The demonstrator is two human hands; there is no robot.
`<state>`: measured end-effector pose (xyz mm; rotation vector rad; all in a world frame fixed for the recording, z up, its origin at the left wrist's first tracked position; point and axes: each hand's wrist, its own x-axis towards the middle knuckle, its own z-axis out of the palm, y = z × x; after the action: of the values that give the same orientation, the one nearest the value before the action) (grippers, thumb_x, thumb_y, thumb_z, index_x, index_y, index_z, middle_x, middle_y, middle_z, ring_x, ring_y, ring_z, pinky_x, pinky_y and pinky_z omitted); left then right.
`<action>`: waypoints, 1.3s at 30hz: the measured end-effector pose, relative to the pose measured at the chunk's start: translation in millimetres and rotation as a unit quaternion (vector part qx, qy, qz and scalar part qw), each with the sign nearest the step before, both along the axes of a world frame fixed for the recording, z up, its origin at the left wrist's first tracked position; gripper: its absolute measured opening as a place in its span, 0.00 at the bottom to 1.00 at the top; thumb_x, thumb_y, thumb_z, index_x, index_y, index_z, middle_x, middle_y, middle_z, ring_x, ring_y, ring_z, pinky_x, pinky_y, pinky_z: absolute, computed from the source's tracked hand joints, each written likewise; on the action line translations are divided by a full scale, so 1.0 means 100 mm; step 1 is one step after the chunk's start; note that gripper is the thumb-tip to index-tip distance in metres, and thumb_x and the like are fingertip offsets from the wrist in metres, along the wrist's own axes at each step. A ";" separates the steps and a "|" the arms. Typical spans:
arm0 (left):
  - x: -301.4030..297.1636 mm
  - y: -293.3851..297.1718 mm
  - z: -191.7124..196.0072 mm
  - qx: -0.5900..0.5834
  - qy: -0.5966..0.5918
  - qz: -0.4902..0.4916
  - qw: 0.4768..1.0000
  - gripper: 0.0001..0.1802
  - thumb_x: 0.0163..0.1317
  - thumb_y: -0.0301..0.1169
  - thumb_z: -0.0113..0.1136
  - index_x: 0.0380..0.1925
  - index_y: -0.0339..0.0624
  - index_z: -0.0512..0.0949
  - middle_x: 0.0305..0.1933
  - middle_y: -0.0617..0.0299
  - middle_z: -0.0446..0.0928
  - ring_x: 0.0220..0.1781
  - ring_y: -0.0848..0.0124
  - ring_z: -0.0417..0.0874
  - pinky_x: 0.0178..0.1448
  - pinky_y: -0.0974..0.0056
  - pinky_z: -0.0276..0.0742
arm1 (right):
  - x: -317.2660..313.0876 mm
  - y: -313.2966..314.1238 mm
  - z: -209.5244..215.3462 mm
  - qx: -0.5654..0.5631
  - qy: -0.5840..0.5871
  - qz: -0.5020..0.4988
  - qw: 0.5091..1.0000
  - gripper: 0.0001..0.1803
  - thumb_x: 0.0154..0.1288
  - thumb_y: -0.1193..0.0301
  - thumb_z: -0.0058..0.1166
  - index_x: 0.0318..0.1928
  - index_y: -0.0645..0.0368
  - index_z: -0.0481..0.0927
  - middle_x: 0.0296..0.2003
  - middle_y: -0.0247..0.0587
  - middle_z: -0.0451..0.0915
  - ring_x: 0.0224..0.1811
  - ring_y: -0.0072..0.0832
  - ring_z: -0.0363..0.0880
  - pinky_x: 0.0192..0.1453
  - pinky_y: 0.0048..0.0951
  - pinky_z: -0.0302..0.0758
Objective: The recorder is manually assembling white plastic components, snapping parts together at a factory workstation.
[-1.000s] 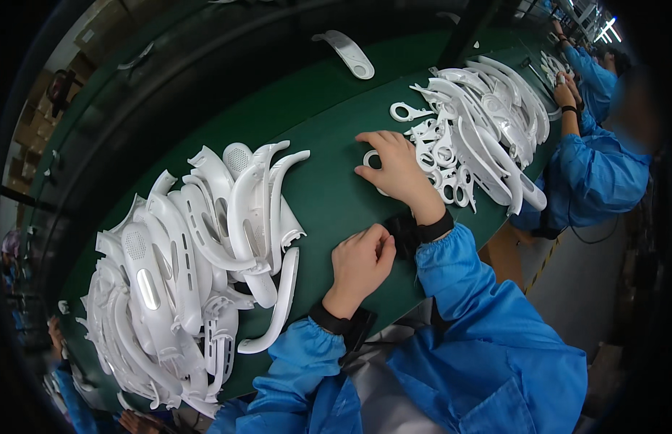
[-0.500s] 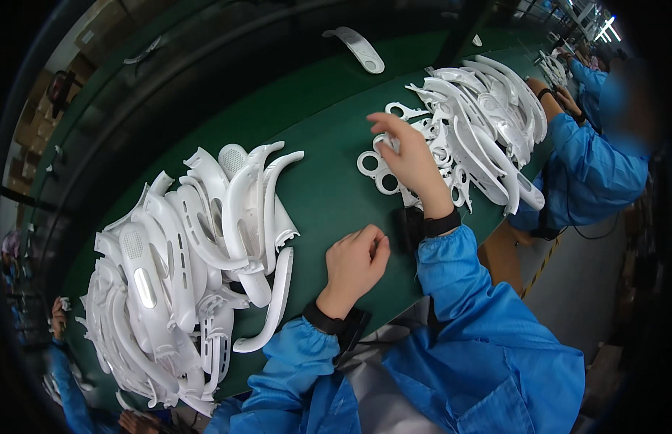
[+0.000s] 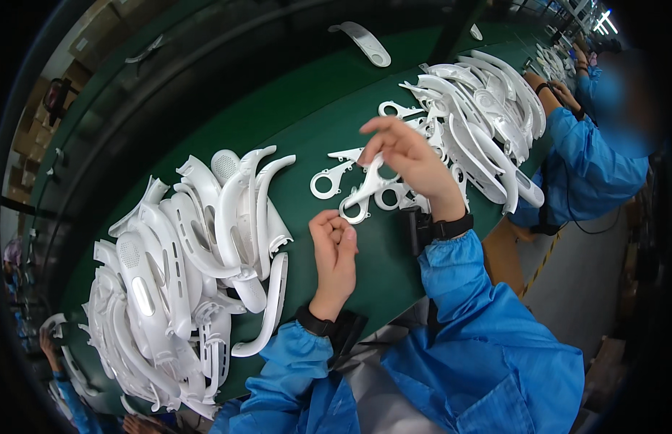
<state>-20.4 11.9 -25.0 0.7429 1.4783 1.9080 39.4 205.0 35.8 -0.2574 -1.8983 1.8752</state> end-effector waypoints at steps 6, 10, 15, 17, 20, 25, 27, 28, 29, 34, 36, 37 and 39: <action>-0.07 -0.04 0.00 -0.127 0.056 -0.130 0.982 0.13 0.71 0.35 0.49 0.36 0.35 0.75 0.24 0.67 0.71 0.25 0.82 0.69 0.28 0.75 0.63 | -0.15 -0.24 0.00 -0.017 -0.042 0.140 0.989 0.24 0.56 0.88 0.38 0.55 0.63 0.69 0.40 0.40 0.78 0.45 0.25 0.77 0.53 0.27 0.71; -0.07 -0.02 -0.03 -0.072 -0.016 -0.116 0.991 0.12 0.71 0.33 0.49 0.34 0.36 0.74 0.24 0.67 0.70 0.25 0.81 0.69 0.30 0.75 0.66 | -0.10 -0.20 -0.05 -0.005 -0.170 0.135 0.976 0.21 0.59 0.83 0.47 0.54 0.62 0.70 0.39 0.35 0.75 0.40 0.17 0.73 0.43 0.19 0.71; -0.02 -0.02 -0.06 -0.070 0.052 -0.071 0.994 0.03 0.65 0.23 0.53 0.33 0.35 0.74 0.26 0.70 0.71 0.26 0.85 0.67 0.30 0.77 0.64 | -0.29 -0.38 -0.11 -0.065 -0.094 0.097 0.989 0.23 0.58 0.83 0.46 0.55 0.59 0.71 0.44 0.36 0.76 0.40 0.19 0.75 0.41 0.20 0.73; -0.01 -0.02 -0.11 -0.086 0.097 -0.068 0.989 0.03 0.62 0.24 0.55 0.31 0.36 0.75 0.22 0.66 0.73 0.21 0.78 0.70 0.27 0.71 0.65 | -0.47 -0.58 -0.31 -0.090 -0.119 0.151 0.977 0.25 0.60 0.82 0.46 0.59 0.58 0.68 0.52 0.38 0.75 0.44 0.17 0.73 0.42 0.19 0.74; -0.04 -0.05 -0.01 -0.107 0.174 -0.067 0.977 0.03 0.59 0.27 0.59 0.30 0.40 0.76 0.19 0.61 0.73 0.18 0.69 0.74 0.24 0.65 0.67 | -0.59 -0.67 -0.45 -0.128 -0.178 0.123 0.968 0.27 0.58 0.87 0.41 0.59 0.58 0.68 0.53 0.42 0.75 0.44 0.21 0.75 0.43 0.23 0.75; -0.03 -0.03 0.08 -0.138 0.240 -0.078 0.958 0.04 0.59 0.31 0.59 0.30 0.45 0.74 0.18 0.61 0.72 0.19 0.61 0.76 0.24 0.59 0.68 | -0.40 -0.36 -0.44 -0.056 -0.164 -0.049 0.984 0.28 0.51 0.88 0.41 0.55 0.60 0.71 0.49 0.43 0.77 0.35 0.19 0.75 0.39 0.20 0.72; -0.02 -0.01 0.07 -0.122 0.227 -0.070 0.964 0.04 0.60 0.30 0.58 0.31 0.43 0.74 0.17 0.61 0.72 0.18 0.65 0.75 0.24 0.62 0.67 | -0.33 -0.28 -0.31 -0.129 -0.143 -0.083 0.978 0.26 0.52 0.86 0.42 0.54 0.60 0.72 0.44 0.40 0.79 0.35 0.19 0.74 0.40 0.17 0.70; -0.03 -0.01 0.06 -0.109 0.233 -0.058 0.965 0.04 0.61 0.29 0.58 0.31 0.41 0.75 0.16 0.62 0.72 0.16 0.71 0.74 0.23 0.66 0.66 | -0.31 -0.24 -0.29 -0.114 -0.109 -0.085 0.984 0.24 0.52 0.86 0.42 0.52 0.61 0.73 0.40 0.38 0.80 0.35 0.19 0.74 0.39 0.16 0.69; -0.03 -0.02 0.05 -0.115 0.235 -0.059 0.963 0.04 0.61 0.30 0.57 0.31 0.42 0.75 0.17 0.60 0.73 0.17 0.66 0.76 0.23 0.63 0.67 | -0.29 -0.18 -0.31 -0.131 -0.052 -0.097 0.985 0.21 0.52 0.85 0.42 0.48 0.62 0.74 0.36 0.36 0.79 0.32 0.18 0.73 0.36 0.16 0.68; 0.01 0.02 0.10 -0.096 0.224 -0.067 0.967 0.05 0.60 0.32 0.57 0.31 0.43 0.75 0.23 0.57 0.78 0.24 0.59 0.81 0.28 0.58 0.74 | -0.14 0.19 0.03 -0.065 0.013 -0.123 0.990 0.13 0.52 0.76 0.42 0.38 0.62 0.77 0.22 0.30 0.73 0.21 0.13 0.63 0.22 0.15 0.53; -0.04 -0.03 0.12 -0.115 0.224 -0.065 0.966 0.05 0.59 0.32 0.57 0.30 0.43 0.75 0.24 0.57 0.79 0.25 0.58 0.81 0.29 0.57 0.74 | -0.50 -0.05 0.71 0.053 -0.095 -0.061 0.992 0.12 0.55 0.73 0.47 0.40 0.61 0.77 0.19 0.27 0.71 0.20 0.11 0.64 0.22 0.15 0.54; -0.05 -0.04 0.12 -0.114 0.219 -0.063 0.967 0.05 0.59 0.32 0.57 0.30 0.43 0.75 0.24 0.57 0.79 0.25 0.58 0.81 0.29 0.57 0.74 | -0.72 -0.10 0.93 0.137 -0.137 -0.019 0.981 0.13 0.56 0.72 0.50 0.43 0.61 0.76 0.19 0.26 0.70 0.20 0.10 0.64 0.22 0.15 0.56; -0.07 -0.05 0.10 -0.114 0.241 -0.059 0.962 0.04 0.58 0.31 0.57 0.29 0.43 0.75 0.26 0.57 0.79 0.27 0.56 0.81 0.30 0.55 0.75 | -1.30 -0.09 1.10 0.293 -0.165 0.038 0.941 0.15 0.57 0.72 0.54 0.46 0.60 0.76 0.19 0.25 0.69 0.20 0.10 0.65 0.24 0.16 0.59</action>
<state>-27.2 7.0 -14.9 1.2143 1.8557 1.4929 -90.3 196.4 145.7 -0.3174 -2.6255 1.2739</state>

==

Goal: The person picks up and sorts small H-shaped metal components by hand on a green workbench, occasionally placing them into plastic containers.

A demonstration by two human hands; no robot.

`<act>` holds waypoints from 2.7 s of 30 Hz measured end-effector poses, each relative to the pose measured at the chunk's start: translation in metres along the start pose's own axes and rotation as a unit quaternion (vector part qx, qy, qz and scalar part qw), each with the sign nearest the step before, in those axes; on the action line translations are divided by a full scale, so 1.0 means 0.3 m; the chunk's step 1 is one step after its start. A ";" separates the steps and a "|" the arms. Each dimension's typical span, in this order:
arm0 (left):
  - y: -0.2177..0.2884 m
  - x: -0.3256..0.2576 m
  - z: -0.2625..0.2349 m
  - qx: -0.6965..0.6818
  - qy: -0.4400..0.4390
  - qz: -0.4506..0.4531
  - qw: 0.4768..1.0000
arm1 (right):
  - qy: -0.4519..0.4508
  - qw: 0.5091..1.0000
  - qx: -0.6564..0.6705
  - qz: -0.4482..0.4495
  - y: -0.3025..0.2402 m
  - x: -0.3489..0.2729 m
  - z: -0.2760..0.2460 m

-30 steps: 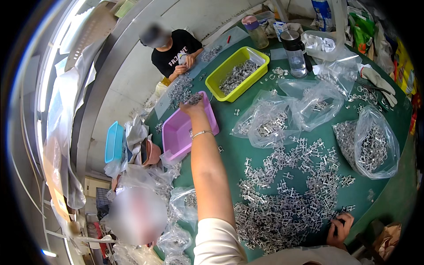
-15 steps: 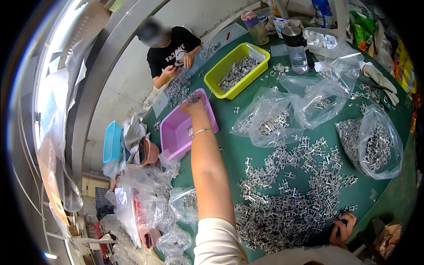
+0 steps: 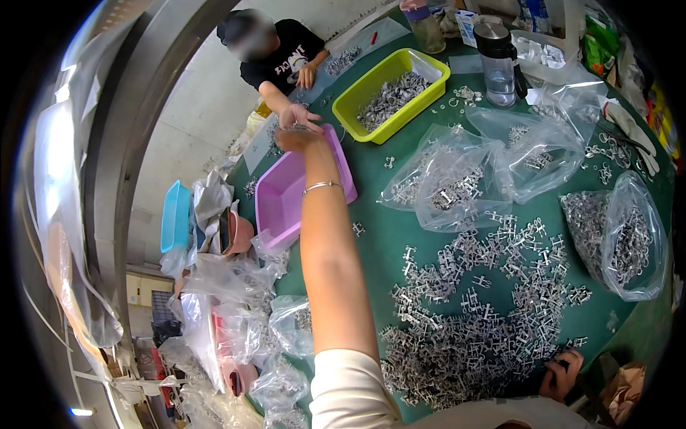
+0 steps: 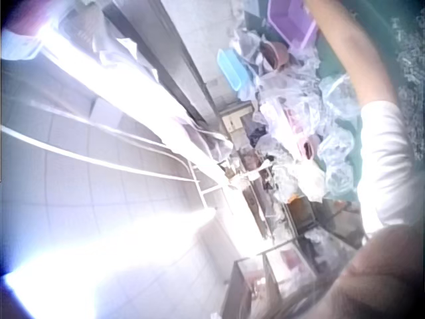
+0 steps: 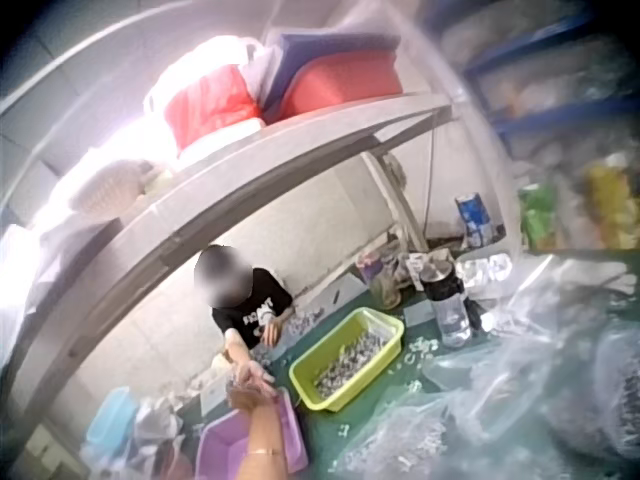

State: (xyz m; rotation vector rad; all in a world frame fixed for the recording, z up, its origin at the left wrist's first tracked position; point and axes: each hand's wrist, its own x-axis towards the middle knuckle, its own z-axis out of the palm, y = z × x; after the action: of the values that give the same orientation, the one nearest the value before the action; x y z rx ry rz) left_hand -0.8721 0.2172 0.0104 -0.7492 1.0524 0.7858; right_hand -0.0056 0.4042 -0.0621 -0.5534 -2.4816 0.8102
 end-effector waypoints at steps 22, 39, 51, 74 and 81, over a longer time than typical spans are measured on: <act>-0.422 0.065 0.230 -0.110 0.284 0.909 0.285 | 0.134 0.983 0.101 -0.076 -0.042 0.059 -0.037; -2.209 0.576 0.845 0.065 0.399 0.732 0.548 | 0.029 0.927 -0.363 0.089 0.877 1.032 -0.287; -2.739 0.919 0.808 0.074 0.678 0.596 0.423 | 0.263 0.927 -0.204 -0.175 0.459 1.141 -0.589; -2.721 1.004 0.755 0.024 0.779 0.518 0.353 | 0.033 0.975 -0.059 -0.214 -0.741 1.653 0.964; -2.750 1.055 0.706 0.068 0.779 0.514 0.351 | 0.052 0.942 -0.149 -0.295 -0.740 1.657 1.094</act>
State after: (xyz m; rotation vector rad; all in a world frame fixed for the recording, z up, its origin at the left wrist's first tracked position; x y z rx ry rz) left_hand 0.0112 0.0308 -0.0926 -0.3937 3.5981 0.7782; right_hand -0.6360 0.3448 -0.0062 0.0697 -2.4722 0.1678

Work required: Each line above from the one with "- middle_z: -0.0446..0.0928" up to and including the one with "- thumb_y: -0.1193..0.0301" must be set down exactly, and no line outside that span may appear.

Task answer:
  - middle_z: -0.0446..0.0928
  - ring_x: 0.0220..0.1781
  - ring_y: -0.0848..0.0124
  - ring_z: -0.0417..0.0874
  - pinky_x: 0.0178..0.1448
  - pinky_y: -0.0974..0.0056
  - pinky_z: -0.0276..0.0742
arm1 (right):
  - x: -317.2660..313.0876 mm
  - y: -313.2966..314.1238 mm
  - z: -209.5244..215.3462 mm
  - qx: -0.5654..0.5631
  - qy: -0.5840..0.5871
  - qz: -0.5020..0.4988
  - qw: 0.5091..1.0000
  - gripper: 0.0001..0.1803
  - thumb_x: 0.0154..0.1288
  - thumb_y: -0.1193..0.0301

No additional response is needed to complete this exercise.